== Segment start ==

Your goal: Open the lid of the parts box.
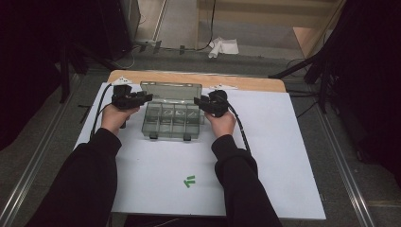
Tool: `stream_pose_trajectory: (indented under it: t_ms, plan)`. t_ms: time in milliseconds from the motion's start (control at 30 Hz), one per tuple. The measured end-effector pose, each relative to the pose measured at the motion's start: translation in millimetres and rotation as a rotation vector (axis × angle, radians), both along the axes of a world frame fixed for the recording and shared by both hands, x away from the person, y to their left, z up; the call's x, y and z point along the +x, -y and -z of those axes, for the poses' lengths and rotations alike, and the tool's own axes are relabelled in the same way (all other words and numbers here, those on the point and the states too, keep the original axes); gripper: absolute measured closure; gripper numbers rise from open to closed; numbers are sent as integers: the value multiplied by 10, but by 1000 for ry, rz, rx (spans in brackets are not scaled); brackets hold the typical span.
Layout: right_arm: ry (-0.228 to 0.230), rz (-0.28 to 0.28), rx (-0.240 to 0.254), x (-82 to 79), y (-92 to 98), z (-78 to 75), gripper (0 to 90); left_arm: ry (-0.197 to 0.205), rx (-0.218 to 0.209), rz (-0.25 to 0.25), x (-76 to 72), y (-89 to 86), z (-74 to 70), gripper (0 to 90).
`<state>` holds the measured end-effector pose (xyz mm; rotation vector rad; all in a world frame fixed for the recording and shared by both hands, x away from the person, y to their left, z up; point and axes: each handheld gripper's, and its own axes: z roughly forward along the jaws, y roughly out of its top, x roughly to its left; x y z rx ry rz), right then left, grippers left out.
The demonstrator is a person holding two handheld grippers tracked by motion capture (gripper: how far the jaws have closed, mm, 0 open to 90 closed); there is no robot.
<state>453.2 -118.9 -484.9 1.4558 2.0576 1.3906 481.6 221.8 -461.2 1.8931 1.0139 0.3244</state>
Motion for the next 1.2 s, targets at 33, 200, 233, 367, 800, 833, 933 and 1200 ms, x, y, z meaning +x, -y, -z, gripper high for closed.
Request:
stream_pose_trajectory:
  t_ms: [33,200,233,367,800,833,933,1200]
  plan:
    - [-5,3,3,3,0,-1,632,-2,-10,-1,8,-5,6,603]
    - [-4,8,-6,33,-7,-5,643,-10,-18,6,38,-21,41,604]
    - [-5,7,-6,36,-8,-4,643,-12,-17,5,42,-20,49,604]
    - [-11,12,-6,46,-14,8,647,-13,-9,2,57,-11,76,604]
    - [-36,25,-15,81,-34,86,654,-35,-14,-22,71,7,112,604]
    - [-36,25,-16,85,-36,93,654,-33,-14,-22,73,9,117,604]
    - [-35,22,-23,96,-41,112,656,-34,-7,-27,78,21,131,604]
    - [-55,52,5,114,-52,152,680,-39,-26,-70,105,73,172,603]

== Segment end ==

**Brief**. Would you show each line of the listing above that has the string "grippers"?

**Answer space**.
`<state>` holds the measured end-effector pose (xyz mm; rotation vector rad; all in a world frame fixed for the recording and shared by both hands, x away from the person, y to their left, z up; point and axes: each handheld gripper's, and its own axes: z roughly forward along the jaws, y roughly out of its top, x roughly to its left; x y z rx ry rz), right then left, grippers left out.
The demonstrator is a person holding two handheld grippers tracked by motion capture (gripper: how far the jaws have closed, mm, 0 open to 90 closed); there is no robot.

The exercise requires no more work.